[Editor's note: A version of this story appears in the September 2019 edition of Oil and Gas Investor. Subscribe to the magazine here.]
It’s ironic, really, that in an age when E&Ps are promising coy investors that they will behave more grown-up and spend within cash flow, that first-quarter 2019 proved the worst outspend in two years. That’s according to the folk at Wood Mackenzie in a late-July report titled, “Is Tight Oil on the Verge of Sustained Free Cash Flow Generation?”
WoodMac reported that the outspend by tight oil independents reached $1.58 billion in the first quarter, the most since third-quarter 2017 when WTI averaged $48 per barrel, and compared with “just” $360 million of red ink year-over-year. But they had good reason, the analysts defended: E&Ps sought to take advantage of weakened service rates while oil was on an upswing.
“The increase in WTI at the start of the year presented a rare opportunity for companies to accelerate activity in the midst of relatively low service pricing.” That outspend trend might play out again in second-quarter numbers too once they’re all in. “U.S. independents may choose to continue to invest heavily in 2Q since the window to lock in lower costs is still open.”
So WoodMac ponders out loud, “Will tight oil ever generate consistent free cash flow?” The prognosticators surmise “yes” despite the apparent seeming lack of capital discipline.
“The promise of massive cash flow from tight oil has always been just around the corner,” the report said, “but what makes today different is the level of capital discipline exhibited across the industry, a much larger base of production generating cash flow, a depressed service pricing environment and an unwillingness of the public capital markets to fund tight oil.”
By locking in lower costs in first quarter, this will boost returns and NPV. “The investment strategy should help support free-cash-flow generation in the second half of the year,” the authors concluded, but added, “assuming investment is subsequently dialed back.”

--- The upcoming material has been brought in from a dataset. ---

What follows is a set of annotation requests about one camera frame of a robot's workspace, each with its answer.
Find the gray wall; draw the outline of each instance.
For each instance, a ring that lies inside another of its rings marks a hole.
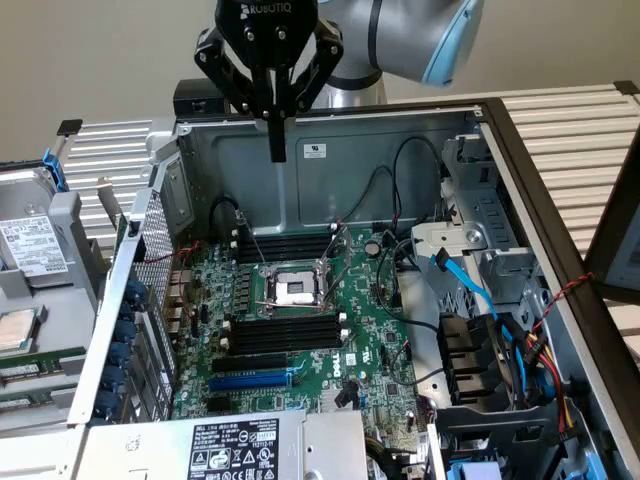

Well, that’s the big question, isn’t it?
Raymond James analyst John Freeman believes it will be so. In a July 29 research report, he noted operators planned for the front-loaded capex at the beginning of the year, with the intent to trim back as new production comes on. “We firmly believe that second-half spending will be reined in significantly,” he said, “allowing the vast majority of our (covered) operators to spend within budget.”
Freeman projected RayJay’s coverage group will underspend free cash flow in 2020 by 5%, with budgets set to break even at $50 to $55 oil. And any outspend will come at a penalty to the company’s shares.
“One thing that is certainly understood, by both operators and energy investors, is that any increase in spending in this environment will come at a high cost to a company’s stock price. In this new environment, capital discipline and shareholder returns are at the forefront of management priorities,” he said, “while production growth … is more of a secondary concern.”
He noted that operators wryly ask, “Why grow when you get no credit for it?” and that “the market is ready to reward returns to shareholders.”
But the growth-is-bad-pay-your-shareholder-first mantra might be foolhardy advice, per one contrarian analyst. David Heikkinen, namesake of Heikkinen Energy Advisors, said in a July 11 note that investors should be careful what they ask for. Looking at a basket of Permian E&P peers, he concluded, “We believe reduced growth expectations have played a key role in derating the peer group.”
The bigger question, he said, is whether or not the sector is adding value, defined by generating returns above the cost of capital. “While the focus has been on increasing payout as a positive driver of valuation multiples, payout also negatively impacts growth, which is a large driver of net asset valuation and multiples.”
Operators that believe they are returning above their cost of capital but acquiesce to calls to increase shareholder payout while sacrificing growth are short-sighted, he suggested. Their actions imply their returns are “inadequate to justify higher levels of reinvestment.”
He urges, “If you, E&P operator or investor, are confident in your E&P company’s ability to add value, then don’t abandon growth just yet—that should be the job of those with the lowest returns.”
Regardless of payout, “higher returns will drive higher growth, which drives a higher multiple,” he argued. “As such, we believe focusing on returns via things that are controllable and durable (i.e. capturing quality resources at peer-leading capital costs, drilling and completing wells as cheaply and efficiently as possible, hammering on operating costs and managing leverage), will be the most lasting means to achieving and maintaining a premium through the cycle.”
So maybe growth vs. returns isn’t the dichotomy it’s presented as by the investment community. Maybe you can have your growth and enjoy your returns too.